ACTIVITY:
A single number is wanted: how many lines of the records below contain the word "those".

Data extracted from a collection
================
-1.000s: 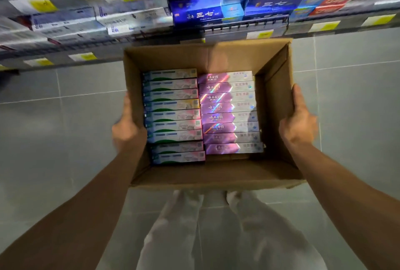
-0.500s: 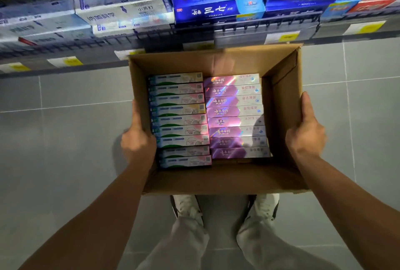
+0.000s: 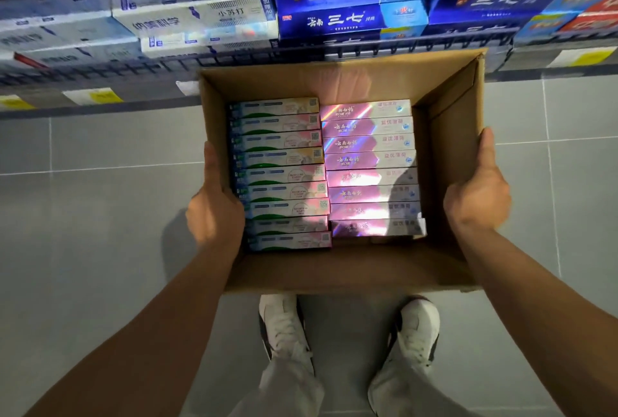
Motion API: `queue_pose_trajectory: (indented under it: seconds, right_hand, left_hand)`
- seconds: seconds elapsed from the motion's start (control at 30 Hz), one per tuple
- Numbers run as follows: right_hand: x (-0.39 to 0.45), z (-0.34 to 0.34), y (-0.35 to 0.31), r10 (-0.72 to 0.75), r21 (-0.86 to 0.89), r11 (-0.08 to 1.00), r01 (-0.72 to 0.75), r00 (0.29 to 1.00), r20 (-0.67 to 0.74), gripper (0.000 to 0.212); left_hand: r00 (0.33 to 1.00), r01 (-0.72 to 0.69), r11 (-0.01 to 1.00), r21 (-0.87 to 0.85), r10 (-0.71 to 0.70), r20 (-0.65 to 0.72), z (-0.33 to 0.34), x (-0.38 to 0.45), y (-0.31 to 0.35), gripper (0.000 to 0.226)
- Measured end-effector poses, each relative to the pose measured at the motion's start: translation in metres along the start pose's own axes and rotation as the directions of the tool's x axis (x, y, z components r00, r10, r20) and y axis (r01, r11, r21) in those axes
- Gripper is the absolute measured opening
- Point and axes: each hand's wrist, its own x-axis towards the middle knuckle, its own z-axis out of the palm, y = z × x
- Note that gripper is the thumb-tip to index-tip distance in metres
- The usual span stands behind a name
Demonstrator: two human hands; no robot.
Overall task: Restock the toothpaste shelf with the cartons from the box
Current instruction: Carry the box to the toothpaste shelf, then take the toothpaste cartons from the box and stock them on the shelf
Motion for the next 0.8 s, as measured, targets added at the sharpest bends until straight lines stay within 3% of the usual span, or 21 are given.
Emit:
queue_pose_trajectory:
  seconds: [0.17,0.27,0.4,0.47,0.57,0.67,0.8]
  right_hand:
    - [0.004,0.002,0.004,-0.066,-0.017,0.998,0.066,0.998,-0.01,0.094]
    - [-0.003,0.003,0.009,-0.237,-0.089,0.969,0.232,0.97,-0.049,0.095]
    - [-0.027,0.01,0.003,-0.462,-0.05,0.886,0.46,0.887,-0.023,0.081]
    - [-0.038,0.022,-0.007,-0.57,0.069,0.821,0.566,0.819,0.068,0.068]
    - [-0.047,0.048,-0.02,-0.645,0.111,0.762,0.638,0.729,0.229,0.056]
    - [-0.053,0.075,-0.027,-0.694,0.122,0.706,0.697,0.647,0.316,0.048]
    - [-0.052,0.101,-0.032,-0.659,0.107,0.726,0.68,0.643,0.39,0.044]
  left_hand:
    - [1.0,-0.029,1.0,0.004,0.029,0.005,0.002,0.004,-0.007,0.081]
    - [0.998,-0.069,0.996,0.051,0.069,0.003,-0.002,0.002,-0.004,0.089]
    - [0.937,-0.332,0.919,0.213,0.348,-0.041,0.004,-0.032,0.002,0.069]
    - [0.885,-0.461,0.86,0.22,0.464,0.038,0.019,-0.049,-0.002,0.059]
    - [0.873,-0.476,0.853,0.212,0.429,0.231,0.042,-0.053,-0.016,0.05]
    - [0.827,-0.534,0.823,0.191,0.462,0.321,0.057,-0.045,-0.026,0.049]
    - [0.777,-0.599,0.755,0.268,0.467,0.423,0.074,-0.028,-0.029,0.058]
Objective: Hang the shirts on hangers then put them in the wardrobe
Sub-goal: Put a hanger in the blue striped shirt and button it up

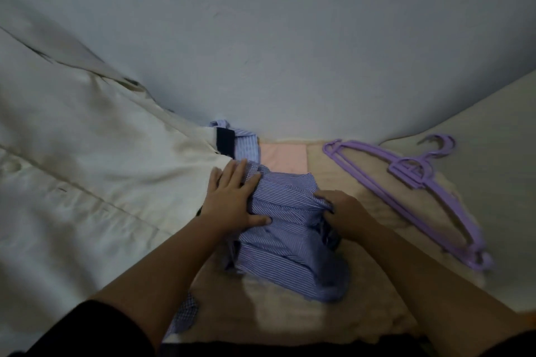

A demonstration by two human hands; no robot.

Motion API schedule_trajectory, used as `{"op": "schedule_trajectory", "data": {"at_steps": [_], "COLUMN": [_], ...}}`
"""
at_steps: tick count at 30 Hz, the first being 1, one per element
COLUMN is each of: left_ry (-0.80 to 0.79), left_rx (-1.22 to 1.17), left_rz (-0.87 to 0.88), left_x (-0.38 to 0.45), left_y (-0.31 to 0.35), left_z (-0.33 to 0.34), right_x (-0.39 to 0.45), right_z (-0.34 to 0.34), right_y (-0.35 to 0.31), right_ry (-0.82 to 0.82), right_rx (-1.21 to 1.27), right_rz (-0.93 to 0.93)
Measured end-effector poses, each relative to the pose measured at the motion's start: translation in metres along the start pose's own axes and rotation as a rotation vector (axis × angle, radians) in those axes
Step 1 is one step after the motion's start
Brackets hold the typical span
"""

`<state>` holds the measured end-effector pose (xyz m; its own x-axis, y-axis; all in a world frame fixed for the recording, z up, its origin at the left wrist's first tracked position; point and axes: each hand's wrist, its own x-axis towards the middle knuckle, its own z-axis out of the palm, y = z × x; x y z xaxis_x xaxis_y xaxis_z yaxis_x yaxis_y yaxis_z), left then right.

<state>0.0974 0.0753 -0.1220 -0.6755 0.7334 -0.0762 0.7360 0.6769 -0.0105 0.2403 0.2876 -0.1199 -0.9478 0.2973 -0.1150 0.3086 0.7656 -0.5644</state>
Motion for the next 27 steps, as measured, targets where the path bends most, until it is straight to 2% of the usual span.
{"op": "schedule_trajectory", "data": {"at_steps": [5,9,11,14,16,19,20,22,23,25,27], "left_ry": [-0.057,-0.059,-0.067,-0.103,-0.112,-0.100,-0.092,-0.062,-0.044,-0.009,0.044], "left_rx": [-0.065,-0.095,-0.132,-0.228,-0.320,-0.411,-0.408,-0.391,-0.390,-0.377,-0.330], "left_rz": [0.085,0.113,0.098,0.076,0.070,0.061,0.062,0.072,0.079,0.086,0.109], "left_x": [0.005,0.005,0.005,0.003,0.000,-0.005,-0.006,-0.008,-0.008,-0.010,-0.014], "left_y": [0.032,0.041,0.036,0.021,0.012,0.004,0.002,-0.001,-0.004,-0.007,-0.005], "left_z": [0.005,0.004,0.004,0.004,0.003,0.002,0.003,0.006,0.008,0.012,0.013], "right_x": [-0.021,-0.023,-0.024,-0.023,-0.018,-0.006,-0.005,-0.003,-0.003,-0.007,-0.009], "right_z": [-0.031,-0.039,-0.040,-0.029,-0.015,0.002,0.004,0.004,-0.001,-0.013,-0.019], "right_y": [0.050,0.066,0.052,0.021,0.007,0.002,0.003,0.008,0.012,0.009,0.013], "right_ry": [0.026,0.047,0.070,0.141,0.093,-0.024,0.043,0.321,0.414,0.339,0.277], "right_rx": [-0.076,-0.315,-0.433,-0.329,-0.279,-0.356,-0.376,-0.335,-0.338,-0.398,-0.440], "right_rz": [0.072,0.190,0.160,0.022,-0.020,-0.020,-0.031,-0.060,-0.018,0.204,0.228]}}
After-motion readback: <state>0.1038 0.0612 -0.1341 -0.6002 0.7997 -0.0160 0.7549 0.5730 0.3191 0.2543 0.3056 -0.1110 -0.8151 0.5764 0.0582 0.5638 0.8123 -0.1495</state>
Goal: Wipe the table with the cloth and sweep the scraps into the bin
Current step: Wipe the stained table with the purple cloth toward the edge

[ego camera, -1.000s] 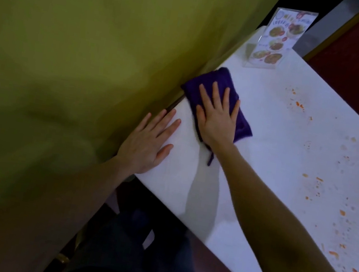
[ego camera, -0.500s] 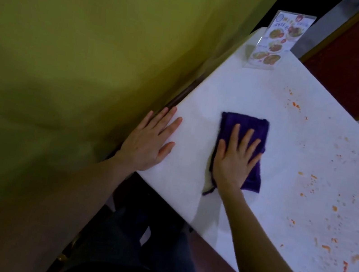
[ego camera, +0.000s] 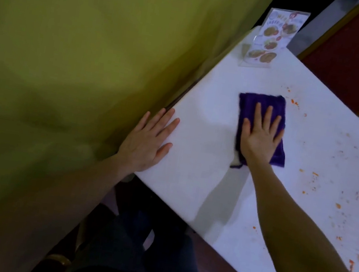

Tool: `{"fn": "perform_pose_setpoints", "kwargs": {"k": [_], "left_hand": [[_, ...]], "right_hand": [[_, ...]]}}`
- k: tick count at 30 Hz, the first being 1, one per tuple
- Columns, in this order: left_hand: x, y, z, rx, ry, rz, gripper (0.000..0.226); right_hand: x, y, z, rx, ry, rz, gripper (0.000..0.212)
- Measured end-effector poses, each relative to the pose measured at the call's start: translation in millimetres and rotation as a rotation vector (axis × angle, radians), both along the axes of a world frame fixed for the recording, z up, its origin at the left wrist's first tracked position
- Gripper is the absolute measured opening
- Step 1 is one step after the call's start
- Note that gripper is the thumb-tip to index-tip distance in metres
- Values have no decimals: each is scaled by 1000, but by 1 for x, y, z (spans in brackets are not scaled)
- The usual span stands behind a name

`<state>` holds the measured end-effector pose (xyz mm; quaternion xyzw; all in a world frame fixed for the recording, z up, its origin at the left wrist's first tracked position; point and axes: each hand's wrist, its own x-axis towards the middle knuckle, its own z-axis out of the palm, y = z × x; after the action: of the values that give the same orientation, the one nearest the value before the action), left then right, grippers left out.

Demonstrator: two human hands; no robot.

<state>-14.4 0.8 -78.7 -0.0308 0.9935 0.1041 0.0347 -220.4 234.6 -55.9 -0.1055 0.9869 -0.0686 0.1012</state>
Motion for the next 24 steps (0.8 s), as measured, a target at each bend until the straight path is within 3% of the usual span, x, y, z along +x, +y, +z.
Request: {"fn": "perform_pose_setpoints", "kwargs": {"k": [4,8,14,19,24], "left_hand": [[-22,3,5,-8,2,-91,66],[-76,18,16,-5,33,-128,64],[-141,53,10,-5,44,-112,64],[-150,62,-6,-109,53,-111,65],[-150,63,-3,-131,66,-114,65]], "right_hand": [[63,32,0,-47,32,-121,65],[98,22,-2,3,6,176,60],[-26,5,-7,-6,49,266,56],[-138,34,-7,-2,63,157,57],[-170,118,-3,16,33,-99,59]]}}
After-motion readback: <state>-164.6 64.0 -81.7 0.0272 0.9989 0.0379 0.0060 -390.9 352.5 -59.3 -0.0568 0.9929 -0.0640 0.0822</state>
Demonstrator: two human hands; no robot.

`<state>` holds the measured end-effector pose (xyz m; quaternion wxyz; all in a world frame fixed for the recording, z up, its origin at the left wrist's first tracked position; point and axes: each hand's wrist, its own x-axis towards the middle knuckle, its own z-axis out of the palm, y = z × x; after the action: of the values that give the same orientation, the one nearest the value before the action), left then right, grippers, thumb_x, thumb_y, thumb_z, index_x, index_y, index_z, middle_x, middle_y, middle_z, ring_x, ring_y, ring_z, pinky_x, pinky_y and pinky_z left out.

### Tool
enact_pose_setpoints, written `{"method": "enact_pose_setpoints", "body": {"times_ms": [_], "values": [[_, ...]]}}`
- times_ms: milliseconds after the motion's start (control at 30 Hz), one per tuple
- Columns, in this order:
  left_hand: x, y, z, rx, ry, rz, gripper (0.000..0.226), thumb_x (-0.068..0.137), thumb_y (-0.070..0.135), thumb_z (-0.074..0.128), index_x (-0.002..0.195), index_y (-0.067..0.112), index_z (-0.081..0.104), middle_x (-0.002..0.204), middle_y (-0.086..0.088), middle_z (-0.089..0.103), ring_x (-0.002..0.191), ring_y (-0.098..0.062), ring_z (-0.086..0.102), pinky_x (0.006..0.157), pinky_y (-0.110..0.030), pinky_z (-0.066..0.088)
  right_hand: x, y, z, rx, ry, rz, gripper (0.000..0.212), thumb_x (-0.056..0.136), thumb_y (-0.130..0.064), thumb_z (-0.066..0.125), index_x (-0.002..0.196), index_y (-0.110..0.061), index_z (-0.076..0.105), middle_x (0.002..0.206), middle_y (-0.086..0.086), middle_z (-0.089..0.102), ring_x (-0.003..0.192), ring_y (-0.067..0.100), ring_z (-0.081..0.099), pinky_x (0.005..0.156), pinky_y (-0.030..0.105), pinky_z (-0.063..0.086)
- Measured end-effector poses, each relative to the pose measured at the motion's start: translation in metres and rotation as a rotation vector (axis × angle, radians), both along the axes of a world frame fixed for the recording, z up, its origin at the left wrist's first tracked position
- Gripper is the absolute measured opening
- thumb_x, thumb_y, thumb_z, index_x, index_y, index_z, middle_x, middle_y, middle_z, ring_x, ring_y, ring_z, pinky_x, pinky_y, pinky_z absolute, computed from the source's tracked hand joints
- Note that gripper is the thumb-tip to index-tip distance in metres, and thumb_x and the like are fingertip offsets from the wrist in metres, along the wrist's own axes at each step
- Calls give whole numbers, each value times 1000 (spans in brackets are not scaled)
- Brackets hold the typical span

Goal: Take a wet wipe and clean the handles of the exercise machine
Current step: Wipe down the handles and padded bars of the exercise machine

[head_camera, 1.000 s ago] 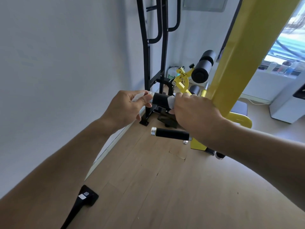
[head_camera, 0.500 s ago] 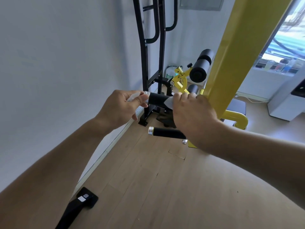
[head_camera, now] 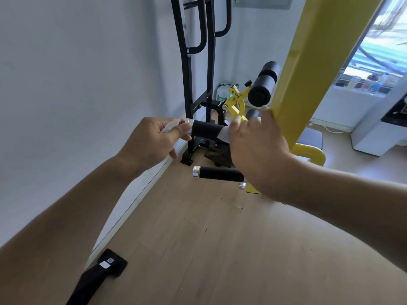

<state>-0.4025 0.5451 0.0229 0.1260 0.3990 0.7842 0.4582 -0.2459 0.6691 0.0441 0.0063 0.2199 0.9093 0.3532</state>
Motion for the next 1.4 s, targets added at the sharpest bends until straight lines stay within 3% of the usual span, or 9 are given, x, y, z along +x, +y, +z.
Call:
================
TASK RESULT:
2